I'd drawn a solid hexagonal pickup we probably shall use for momentary invincibility. Our ship can look invincible in a cheap way: it can flash like baddies do when shot, and probably that will be the solution.
The hexagon experience has been a little but tough one, this is what I learned.
I drew a wonderful hexagon with light and shadow effect along the corners. An hexagon is perfect to do on a 320x200 resolution machine. The width/height ratio is 1.6 and we can assume one single pixel has to be similar too in this proportion. Avoiding annoying explications, this means that if you put your pixels in a neat diagonal, you'll get a 30° angle instead of 45°.
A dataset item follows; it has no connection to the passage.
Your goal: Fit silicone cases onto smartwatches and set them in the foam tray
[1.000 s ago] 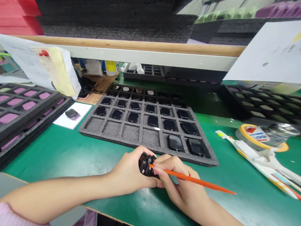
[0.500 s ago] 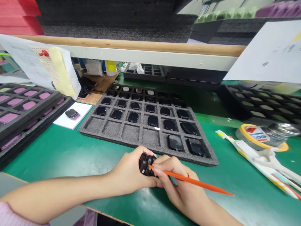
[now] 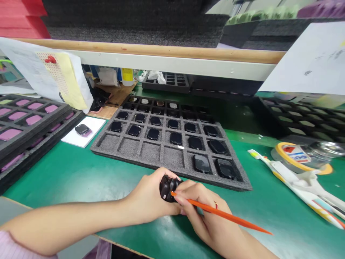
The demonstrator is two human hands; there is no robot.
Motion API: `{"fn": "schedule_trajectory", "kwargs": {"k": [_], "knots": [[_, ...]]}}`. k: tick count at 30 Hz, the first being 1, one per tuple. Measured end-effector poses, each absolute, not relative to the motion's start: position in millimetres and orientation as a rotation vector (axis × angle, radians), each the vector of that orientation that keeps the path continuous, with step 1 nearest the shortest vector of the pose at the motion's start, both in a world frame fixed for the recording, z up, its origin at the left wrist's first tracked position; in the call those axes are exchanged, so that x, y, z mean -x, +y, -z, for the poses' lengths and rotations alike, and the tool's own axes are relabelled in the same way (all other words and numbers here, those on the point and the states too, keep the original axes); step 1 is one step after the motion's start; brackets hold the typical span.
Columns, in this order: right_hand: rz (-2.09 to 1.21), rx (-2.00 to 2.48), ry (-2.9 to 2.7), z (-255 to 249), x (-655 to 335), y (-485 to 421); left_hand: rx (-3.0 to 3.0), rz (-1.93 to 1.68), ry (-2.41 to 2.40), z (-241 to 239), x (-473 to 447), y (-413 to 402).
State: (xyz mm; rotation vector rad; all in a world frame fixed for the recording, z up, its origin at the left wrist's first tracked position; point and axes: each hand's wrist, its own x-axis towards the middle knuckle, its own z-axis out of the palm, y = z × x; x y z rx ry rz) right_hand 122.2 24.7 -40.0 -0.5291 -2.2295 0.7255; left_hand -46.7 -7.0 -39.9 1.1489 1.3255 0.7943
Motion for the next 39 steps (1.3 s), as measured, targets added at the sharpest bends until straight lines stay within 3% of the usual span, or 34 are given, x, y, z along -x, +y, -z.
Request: {"fn": "schedule_trajectory", "kwargs": {"k": [15,19,26,32,39], "knots": [[-0.821,0.670,-1.907,28,-132,24,-1.134,-0.834,1.288,43,51,-8],[-0.658,1.058,-1.687,10,-176,38,-1.144,-0.793,1.280,39,54,-8],[-0.237,1.938,-2.117,39,-258,55,-1.185,-0.729,1.334,37,57,-8],[-0.015,2.117,-1.984,36,-293,64,-1.191,-0.774,1.267,43,57,-2],[0.175,2.015,-1.944,38,-307,123,-1.066,-0.838,1.230,43,53,-6]]}}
If an hexagon is your target, you can place the bisections in vertical. Hence, the hexagon's 60° angle between two bisections now only needs our beautiful "fake" diagonal with a 30° angle with the plane.
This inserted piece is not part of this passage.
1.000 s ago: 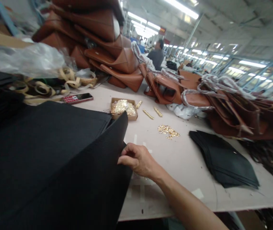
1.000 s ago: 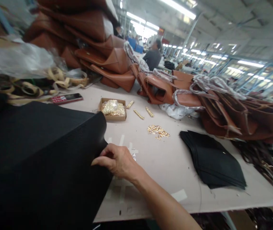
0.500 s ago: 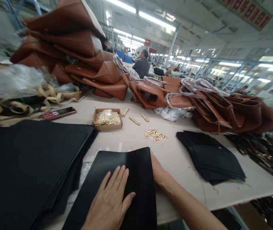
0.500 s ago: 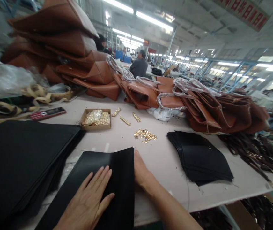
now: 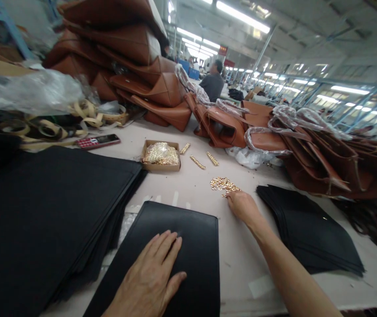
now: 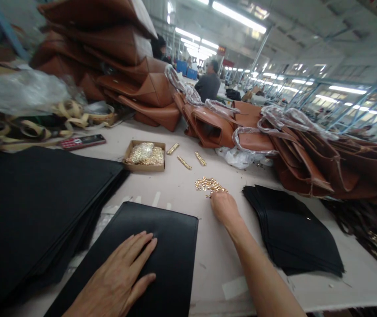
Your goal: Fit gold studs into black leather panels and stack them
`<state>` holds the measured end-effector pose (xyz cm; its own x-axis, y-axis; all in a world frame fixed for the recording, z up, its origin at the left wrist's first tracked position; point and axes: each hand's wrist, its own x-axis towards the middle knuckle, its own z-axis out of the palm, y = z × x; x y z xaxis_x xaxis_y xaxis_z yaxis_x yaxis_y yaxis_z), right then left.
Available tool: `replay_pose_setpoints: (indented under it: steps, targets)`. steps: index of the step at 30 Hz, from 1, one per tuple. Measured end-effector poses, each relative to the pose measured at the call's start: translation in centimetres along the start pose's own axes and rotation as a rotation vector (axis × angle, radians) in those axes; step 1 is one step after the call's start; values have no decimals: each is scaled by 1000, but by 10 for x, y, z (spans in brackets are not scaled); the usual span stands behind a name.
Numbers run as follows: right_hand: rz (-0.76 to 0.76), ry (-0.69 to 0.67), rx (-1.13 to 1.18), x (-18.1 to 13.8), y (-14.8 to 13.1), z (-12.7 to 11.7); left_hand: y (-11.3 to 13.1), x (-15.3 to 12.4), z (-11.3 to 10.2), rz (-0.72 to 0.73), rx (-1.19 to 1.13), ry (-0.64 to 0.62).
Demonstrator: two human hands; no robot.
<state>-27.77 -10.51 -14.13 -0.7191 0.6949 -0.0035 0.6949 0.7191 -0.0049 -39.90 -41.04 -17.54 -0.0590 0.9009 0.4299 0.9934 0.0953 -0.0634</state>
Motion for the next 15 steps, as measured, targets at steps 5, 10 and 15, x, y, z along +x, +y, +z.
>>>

Ok the result was nice. Then, I tried to rotate it in 4 frames, changing all the shadows at any frame.
Hell, but it would mean I had to rotate by 15° a crappy bunch made in 8x16x4 resolution!
I tried and tried, and must say I obtained a certain outcome, but all the other frames were a bit worse than the "magic" one, and the final result was between mediocre and almost sufficient.
That's because I did that simple "lighthouse" animation (which is not bad in all, Mike suggested me to make it smoother but that means 12 frames...12 frames oh my gosh!).
So this is the first thing I learned. the second is: draw simple animations for elaborate sprites, draw elaborated animations for simple sprites.
Good, on with the Plain Shot pickup now.